__Records for the exercise__:
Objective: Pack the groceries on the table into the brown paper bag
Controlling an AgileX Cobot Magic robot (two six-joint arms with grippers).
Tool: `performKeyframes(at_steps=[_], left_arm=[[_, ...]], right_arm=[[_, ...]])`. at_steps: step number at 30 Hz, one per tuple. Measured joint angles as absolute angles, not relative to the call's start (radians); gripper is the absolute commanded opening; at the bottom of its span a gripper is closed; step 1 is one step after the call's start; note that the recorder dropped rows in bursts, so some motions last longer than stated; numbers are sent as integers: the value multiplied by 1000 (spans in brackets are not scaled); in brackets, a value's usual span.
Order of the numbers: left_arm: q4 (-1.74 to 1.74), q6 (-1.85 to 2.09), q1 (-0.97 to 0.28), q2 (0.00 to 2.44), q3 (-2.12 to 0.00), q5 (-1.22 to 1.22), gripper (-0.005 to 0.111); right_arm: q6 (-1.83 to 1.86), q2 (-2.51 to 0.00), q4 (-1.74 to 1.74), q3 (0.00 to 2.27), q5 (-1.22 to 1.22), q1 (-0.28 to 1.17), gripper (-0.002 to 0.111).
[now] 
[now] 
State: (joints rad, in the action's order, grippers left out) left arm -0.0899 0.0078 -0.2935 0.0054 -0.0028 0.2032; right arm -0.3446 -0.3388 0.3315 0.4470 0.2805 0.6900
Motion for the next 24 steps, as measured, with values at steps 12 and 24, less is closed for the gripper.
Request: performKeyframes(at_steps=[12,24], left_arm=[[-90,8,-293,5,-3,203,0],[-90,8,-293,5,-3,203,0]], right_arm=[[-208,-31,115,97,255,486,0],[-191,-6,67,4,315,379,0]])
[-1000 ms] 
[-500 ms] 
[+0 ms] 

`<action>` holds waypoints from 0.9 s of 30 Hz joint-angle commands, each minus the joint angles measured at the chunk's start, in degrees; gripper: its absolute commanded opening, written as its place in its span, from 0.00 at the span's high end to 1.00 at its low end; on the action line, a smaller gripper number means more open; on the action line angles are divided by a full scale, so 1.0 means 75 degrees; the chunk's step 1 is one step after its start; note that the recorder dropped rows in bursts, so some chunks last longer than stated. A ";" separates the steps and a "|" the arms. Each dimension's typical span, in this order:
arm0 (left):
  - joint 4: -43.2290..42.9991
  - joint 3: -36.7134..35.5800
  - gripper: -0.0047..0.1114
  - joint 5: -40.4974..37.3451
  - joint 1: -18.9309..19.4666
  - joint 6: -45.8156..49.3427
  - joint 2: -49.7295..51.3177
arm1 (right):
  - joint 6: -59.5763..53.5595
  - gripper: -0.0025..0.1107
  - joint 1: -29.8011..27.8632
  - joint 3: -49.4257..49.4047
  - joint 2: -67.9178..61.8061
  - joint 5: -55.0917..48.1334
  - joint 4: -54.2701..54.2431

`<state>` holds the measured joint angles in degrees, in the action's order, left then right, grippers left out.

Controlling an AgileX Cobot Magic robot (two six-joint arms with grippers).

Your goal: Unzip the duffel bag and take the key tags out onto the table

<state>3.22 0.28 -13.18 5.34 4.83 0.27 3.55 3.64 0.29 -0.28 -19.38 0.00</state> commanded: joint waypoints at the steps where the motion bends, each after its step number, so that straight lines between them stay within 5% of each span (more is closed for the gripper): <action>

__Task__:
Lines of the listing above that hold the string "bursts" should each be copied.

__Reply__:
Tool: `performKeyframes(at_steps=[_], left_arm=[[_, ...]], right_arm=[[_, ...]])`. at_steps: step number at 30 Hz, one per tuple. Measured joint angles as absolute angles, not relative to the call's start (radians); gripper is the absolute commanded opening; at the bottom of its span a gripper is closed; step 1 is one step after the call's start; note that the recorder dropped rows in bursts, so some motions last longer than stated; numbers are sent as integers: the value multiplied by 1000 (spans in brackets are not scaled); in brackets, a value's usual span.
`<action>` holds waypoints from 0.9 s of 30 Hz joint-angle commands, each minus the joint angles measured at the chunk's start, in degrees; gripper: its absolute commanded opening, written as its place in its span, from 0.00 at the span's high end to 1.00 at its low end; on the action line, a smaller gripper number means more open; on the action line angles are divided by a full scale, so 1.0 means 75 degrees; the chunk's step 1 is one step after its start; note that the recorder dropped rows in bursts, so some chunks last longer than stated. A ";" separates the steps and a "|" the arms. Each dimension's typical span, in this order:

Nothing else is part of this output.